Dalam 100 hari pertama, ia menyoroti lemahnya kinerja awal Budi–Agis, salah satunya terlihat dari capaian Pendapatan Asli Daerah (PAD) Kota Serang yang baru mencapai 15,42% hingga Mei 2025.
Tanpa perencanaan fiskal yang matang dan langkah-langkah struktural untuk meningkatkan penerimaan daerah, target tersebut berpotensi menjadi sekadar wacana.
“Kalo kita lihat target PAD sebesar Rp600 miliar pada 2026 itu tidak realistis tanpa peta jalan fiskal yang jelas dan terukur,” ujarnya.

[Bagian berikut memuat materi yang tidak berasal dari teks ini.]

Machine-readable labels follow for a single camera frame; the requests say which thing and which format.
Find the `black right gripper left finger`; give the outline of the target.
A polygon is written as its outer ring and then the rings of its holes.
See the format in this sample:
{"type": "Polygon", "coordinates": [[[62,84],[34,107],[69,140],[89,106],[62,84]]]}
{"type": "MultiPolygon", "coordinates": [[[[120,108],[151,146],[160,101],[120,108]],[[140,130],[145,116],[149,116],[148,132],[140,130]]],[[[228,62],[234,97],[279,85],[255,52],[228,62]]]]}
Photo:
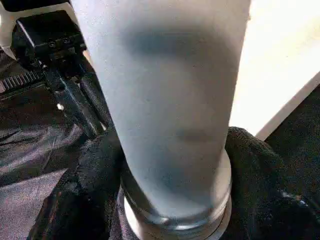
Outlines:
{"type": "Polygon", "coordinates": [[[110,237],[124,153],[106,130],[68,168],[44,199],[29,240],[107,240],[110,237]]]}

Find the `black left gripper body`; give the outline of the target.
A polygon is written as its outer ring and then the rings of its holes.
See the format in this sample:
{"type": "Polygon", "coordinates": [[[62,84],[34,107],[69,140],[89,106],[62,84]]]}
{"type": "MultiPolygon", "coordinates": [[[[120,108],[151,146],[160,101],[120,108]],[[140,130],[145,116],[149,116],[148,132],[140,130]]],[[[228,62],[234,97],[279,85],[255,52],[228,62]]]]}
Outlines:
{"type": "Polygon", "coordinates": [[[26,71],[0,80],[0,94],[9,96],[42,84],[56,96],[80,93],[78,81],[88,72],[86,45],[65,10],[20,17],[9,47],[26,71]]]}

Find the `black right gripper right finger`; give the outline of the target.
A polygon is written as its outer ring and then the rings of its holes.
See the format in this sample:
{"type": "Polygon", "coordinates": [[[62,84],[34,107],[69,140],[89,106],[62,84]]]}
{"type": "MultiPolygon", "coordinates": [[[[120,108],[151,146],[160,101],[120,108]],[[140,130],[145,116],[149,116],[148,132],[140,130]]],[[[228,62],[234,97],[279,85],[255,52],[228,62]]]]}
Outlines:
{"type": "Polygon", "coordinates": [[[239,127],[228,129],[232,210],[224,240],[318,240],[320,207],[286,178],[283,159],[239,127]]]}

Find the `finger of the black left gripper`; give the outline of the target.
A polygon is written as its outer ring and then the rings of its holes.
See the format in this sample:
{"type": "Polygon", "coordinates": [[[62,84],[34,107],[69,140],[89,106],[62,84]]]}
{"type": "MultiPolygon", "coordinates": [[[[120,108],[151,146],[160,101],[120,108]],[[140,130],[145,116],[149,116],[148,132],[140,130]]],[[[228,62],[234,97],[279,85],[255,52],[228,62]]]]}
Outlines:
{"type": "Polygon", "coordinates": [[[59,105],[58,109],[80,127],[88,138],[96,138],[103,133],[98,117],[74,80],[58,72],[49,72],[47,84],[59,105]]]}
{"type": "Polygon", "coordinates": [[[93,107],[100,122],[106,127],[113,126],[110,112],[96,74],[85,74],[80,79],[80,89],[93,107]]]}

Kemudian ia juga menyoroti, lambatnya implementasi program-program unggulan Budi–Agis, seperti Serang Sehat dan Serang Digital, yang menurutnya belum memberikan progres yang nyata, meskipun Menurutnya, program BPJS untuk warga miskin telah diumumkan, implementasinya di lapangan masih belum jelas.
“Aplikasi layanan publik seperti Ragem hanya melanjutkan program dari pemerintahan sebelumnya tanpa adanya peningkatan signifikan dalam efektivitas maupun jangkauan pelayanan kepada masyarakat,” tuturnya.